You can adjust these thresholds to better match your workload patterns:

$ stardog-admin metadata set -o index.bulk.load.tx.threshold=2000000 index.bulk.load.sst.txlimit=50000 -- myDatabase

Performance effects of transactional bulk loading

Understanding the performance implications of transactional bulk loading is crucial for optimizing your Stardog database operations.

Write performance

Transactional bulk loading significantly improves write throughput for large data operations by:

  • Writing data directly as SST (Sorted String Table) files to RocksDB
  • Bypassing the standard transactional write path, avoiding write stalls and other limitations
  • Utilizing multi-threaded external disk sorting, which can lead to substantial performance gains for large datasets.

However, transactional bulk loading creates SST files directly in the LSM tree structure, which can have downstream effects on read performance and compaction.

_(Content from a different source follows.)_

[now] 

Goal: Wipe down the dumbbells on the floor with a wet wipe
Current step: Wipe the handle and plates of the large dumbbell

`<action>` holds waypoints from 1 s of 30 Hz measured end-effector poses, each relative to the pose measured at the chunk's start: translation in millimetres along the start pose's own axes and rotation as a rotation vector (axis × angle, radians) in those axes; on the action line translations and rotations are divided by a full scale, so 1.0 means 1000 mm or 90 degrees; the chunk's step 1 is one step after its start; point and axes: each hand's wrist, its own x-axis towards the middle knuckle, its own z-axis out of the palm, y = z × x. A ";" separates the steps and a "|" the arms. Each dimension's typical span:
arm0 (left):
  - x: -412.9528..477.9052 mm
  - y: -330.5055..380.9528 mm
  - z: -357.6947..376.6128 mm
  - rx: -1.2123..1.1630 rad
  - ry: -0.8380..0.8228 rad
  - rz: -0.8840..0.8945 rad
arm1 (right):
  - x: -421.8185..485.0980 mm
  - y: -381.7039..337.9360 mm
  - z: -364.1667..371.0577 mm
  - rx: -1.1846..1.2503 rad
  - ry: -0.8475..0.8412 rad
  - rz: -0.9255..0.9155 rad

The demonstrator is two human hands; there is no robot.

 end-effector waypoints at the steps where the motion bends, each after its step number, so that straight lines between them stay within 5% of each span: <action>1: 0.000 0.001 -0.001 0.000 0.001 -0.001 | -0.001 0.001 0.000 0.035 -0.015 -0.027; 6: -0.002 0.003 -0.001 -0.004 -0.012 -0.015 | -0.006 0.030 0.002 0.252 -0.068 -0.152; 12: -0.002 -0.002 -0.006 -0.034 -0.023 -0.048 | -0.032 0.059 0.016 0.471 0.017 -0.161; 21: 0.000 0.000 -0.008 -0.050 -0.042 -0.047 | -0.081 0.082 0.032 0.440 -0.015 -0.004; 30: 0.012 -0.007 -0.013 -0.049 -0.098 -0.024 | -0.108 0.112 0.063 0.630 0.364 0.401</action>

Subsequent read operations may suffer temporarily.

Read performance impact

After bulk loading operations:

  • Initial read performance may degrade due to an increased number of SST files that need to be scanned
  • Index scans may be particularly affected as they need to scan across multiple SST files
  • Query performance gradually rebounds over time as background compaction merges the SST files

Effects on database optimization

Bulk loading has significant implications for db optimize operations:

  1. Increased optimization time: Databases that have undergone multiple transactional bulk loading operations, typically require more time to optimize.

  2. More frequent optimization needed: The SST files created by bulk loading at lower LSM tree levels require compaction to maintain optimal read performance.

  3. Tombstone accumulation: When bulk loading is used for delete operations (data remove --tx), tombstones accumulate more rapidly, necessitating more frequent vacuuming.

Recommendations

Mixed read/write workloads:

  • Consider using a higher threshold of index.bulk.load.tx.threshold if SPARQL query performance suffers after transactional bulk loading
  • Experiments show that queries may perform 10-30% slower immediately after transactional bulk loading, compared to standard writes. In the worst cases, the performance hit can be larger.
  • Schedule db optimize after repeated bulk loading operations
  • Monitor the databases.{db}.ternary.numKeys metric

For write-heavy workloads:

  • Use the default or lower thresholds to maximize write throughput
  • Plan for optimization windows
  • Consider running db optimize when the ratio of *.ternary.numKeys to *.size exceeds 12-16x

Frequent incremental updates:

  • If your workload consists of many small to medium transactions, the default threshold to avoid unnecessary bulk loading should be sufficient
  • Standard transactional updates may provide better overall performance for frequent, smaller updates

Monitor the impact of bulk loading on your specific workload by tracking query performance metrics before and after large data operations, and adjust the thresholds accordingly.